Hi David,
As I said, to get the ack count for spout, you need to add a message Id
when emitting. Likes this,
collector.emit(new Values(msg), messageId)
^| here
If the message Id is null, then there will be ack message sent to spout.
Sean
On Wed, Mar 19, 2014 at 4:49 PM, David Crossland <[email protected]>wrote:
> I had noticed the ack count never increased for the spout.
>
> The spout is a BaseRichSpout, I presumed the underlying code should
> handle the ack and display appropriate metrics. But you can see from the
> first bolt that all messages have been asked.. I don't know if this is an
> issue.
>
> Ive been doing a bit of reading around the service bus, if I understand
> correctly it can push 20 messages per second per connection (I need to
> confirm this with a colleague who has the experience with this..) If that's
> the case then it tallies with the throughput I've been seeing (approx…). I
> suspect the problem isn't so much the topology, but the service bus
> itself.
>
> I'll come back if this doesn't pan out.
>
> D
>
> *From:* Sean Zhong <[email protected]>
> *Sent:* Wednesday, 19 March 2014 00:45
> *To:* [email protected]
>
> The Spout is suspicous.
>
> From the screenshots, you are using no-acked spout, there may also be GC
> issue there.
> Here is the suggestion:
>
> Check whether you are making connection in the context of nextTuple. If
> that is true, it means a large latency. You can check the spout latency by
> enabling acked spout(when emmit, add a messageId. e.g. emit(new
> Values(msg), messageId), and check the latency.

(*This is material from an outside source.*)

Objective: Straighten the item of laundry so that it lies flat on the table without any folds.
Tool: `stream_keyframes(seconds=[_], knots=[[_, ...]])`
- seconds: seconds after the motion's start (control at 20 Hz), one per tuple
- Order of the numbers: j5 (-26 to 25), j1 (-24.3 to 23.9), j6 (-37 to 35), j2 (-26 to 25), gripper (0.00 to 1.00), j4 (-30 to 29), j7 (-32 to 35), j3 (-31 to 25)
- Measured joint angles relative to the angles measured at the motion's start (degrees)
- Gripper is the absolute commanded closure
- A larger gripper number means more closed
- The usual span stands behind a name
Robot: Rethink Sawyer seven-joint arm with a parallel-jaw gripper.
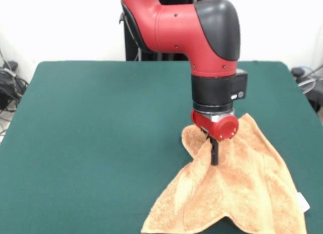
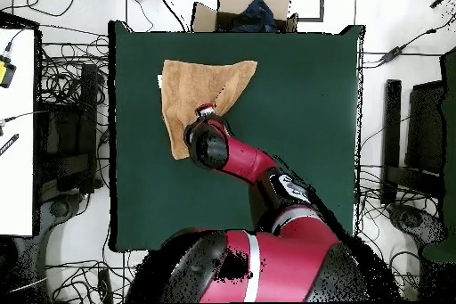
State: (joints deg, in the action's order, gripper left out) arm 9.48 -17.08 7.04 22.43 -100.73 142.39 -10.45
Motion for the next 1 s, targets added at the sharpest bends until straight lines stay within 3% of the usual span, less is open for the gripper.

> If this is the case, you need to create a seperate thread for data
> connection in spout, and use a queue to buffer messages, then nextTuple
> just pol the queue.
>
>
>
> On Wed, Mar 19, 2014 at 8:06 AM, Michael Rose <[email protected]>wrote:
>
>> Well, I see you have 30 spouts instances and 3 bolt instances. Doesn't
>> seem like it's a huge bottleneck, but it is having to send over the wire
>> much of the time. Something to keep in mind for the future.
>>
>> I'd be most suspicious of your spouts. All spouts on a single worker
>> are run single-threaded (in an event loop calling nextTuple()), so if you
>> have ANY blocking work that'll kill throughput. If AzureServiceBus is
>> anything like SQS, response times are not instant. We tend to have
>> background threads feeding a queue in our spouts for that reason, as we use
>> SQS for many of our topologies. Given 12 workers, you'd have ~3 spouts per
>> machine running single-threaded.
>>
>> With spouts, you should attempt to maintain as little blocking work as
>> possible...if you're using a queue, you should be using Queue#poll() to
>> either return a value OR null, and only emit a tuple if an event is
>> available (and meets your criteria). Storm will handle rate limiting the
>> spouts with sleeps.
>>
>> Michael Rose (@Xorlev <https://twitter.com/xorlev>)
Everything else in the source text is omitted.